What is being asked =>
Find the lines of the records in which the word "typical" appears and report how many there are, as a number alone.

┌──

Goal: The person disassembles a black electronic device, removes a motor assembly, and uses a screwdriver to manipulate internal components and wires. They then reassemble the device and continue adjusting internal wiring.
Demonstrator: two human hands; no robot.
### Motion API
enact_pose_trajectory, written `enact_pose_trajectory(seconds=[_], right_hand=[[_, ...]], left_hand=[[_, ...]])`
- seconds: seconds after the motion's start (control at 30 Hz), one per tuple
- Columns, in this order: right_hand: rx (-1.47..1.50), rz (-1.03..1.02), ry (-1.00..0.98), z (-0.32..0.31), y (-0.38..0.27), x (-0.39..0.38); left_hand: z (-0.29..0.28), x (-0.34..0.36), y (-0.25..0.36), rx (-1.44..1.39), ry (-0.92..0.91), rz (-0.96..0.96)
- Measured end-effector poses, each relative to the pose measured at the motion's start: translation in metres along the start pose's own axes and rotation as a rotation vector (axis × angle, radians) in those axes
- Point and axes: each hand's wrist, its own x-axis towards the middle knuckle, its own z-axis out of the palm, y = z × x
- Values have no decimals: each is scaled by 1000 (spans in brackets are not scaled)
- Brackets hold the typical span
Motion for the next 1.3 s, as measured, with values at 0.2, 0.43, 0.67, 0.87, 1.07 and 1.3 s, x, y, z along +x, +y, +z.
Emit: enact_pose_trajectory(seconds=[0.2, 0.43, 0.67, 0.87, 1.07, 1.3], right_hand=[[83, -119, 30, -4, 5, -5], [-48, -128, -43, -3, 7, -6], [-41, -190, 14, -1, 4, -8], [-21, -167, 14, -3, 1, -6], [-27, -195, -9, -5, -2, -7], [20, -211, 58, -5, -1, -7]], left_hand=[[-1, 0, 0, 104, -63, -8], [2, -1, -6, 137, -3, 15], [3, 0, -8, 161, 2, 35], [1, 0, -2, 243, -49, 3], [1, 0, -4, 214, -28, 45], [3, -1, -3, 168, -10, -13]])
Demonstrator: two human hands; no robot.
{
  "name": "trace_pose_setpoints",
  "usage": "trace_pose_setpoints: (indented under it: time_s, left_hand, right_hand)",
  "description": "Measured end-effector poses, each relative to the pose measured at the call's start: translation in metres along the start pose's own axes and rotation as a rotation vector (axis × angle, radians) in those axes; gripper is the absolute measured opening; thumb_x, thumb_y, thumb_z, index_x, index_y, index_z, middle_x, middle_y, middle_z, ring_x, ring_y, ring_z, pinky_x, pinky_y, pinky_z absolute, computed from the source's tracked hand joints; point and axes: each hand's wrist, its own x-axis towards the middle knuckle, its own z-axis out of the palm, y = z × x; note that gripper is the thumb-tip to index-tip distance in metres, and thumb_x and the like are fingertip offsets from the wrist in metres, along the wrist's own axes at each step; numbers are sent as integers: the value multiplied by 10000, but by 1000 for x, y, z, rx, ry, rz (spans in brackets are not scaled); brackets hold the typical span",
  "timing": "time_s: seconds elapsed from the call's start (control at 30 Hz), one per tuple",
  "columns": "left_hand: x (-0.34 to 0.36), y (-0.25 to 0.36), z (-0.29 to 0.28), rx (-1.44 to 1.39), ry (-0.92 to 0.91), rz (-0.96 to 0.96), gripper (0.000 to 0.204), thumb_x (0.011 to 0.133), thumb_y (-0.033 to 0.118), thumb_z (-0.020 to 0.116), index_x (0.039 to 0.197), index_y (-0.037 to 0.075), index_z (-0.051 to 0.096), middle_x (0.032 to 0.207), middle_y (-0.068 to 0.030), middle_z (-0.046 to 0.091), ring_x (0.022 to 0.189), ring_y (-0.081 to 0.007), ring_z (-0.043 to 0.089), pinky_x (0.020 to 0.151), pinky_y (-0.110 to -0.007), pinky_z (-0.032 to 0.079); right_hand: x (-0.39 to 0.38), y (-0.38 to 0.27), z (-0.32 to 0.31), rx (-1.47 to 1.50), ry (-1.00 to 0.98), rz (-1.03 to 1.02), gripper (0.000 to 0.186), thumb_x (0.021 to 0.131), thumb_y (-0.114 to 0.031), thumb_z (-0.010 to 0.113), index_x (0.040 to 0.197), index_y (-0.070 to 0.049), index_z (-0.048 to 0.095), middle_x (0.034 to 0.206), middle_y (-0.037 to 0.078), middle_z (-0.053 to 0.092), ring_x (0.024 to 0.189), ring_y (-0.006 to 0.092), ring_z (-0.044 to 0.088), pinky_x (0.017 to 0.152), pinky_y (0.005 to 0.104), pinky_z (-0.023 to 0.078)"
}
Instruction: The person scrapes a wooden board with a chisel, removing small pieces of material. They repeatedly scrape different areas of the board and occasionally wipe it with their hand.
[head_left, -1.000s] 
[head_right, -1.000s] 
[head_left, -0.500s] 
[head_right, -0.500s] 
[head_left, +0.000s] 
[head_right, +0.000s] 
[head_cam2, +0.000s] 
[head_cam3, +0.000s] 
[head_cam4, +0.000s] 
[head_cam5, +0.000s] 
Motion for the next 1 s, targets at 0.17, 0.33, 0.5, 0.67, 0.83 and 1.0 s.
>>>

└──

Written solution =>
2